Es una palabra, una sentencia de Jesús, que no consta en los Evangelios.
Estaba este dicho en la tradición viva de la primera Iglesia, como tantas otras tradiciones del Señor que no constan en la Biblia.
Pero la Iglesia las conserva frescas en su Tradición y las transmite hasta nuestros días tan puras como salieron de la boca de Jesús y de los apóstoles.
Al acabar Pablo de hablar, todos cayeron de rodillas, y nos sigue diciendo Lucas:
“Todos rompieron a llorar, y arrojándose al cuello de Pablo, le besaban, afligidos sobre todo por lo que les había dicho: que ya no volverían a ver su rostro.
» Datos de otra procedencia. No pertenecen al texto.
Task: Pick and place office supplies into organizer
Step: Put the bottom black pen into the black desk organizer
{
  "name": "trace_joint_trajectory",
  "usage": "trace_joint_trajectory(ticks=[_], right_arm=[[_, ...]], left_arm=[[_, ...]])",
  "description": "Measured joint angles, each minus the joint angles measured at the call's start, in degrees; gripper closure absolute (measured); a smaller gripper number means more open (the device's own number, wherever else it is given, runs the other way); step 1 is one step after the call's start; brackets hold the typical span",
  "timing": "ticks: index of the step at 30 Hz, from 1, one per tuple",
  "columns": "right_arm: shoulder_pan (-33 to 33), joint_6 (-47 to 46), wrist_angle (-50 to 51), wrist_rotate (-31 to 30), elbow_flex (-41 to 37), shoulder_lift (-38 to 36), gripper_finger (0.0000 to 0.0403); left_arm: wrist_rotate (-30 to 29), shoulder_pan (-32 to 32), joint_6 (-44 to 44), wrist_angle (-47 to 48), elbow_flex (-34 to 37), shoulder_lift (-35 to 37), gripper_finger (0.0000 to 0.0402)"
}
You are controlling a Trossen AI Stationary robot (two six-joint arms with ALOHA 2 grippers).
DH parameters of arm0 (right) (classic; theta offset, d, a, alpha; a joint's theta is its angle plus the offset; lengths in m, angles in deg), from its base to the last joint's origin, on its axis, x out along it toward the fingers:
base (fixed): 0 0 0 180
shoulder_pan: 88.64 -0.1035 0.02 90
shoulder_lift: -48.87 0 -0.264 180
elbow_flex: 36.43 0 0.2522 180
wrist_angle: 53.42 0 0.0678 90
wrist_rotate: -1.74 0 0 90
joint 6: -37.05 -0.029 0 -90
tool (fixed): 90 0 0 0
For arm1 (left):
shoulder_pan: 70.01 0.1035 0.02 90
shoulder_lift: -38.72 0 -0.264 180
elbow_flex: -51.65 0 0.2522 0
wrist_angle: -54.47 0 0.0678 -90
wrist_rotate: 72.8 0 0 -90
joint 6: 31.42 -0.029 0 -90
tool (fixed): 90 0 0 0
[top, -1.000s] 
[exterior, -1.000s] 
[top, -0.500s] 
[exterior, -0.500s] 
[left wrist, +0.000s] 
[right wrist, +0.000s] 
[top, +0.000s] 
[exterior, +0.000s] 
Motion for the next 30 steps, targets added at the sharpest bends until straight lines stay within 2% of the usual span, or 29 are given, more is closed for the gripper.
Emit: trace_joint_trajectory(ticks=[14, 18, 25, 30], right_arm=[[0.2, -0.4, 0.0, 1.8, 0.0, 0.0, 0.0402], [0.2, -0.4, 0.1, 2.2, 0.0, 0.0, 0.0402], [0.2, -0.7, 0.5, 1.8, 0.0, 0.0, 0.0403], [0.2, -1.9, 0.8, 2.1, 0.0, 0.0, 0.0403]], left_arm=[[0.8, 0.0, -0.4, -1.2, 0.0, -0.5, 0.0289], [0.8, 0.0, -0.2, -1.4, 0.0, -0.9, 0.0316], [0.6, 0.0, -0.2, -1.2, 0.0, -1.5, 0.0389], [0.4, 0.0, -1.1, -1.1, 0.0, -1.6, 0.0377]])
Y fueron acompañándole hasta la nave”.
No ha terminado todavía el viaje, y nos esperan aún otras emociones.
Llega la nave a Tiro, y los discípulos de aquella Iglesia insisten a Pablo:
-¡No subas a Jerusalén!
Pero Pablo se mostró inflexible:
-He de ir allá, pase lo que pase.
Acabados los siete días, dice Lucas, “todos nos acompañaron con sus mujeres e hijos, hasta las afueras de la ciudad.
En la playa nos pusimos de rodillas y oramos; nos despedimos unos de otros; nosotros subimos a la nave, mientras ellos se regresaban a sus casas”.
En Cesarea se hospedaron todos en casa del diácono Felipe, el de los Hechos de los Apóstoles, el cual tenía cuatro hijas solteras, vírgenes entregadas al Señor, y dotadas del don de profecía, las cuales suplicaban e insistían también:
-¡Pablo, no subas a Jerusalén!
Aunque la palabra más grave para Pablo no le vino de las jóvenes profetisas, sino de Ágabo, profeta que llegaba de Judea.
Se acercó a los viajeros, agarró el cinturón de Pablo, se ató con él las manos y los pies, y dijo con gesto severo:
“Esto dice el Espíritu Santo: Así atarán los judíos en Jerusalén al dueño de este cinturón, y lo entregarán en manos de los gentiles”.
Todos lloraban y rogaban a Pablo:
-No subas a Jerusalén. ¡Por favor, no subas!
Duro, muy duro. Pero Pablo respondía firme y resignado:
“¿Por qué lloran, destrozándome el corazón? Pues yo me encuentro dispuesto no sólo a ser atado, sino también a morir en Jerusalén por el nombre del Señor Jesús”.
Lucas nos da la última palabra:
-No hubo manera. Como no se dejaba convencer, dejamos de insistir, y dijimos: “Hágase la voluntad del Señor”.
Llegamos nosotros también ahora a Jerusalén. Con el corazón prensado. Pero orgullosos de poder contar con un Pablo tan valiente.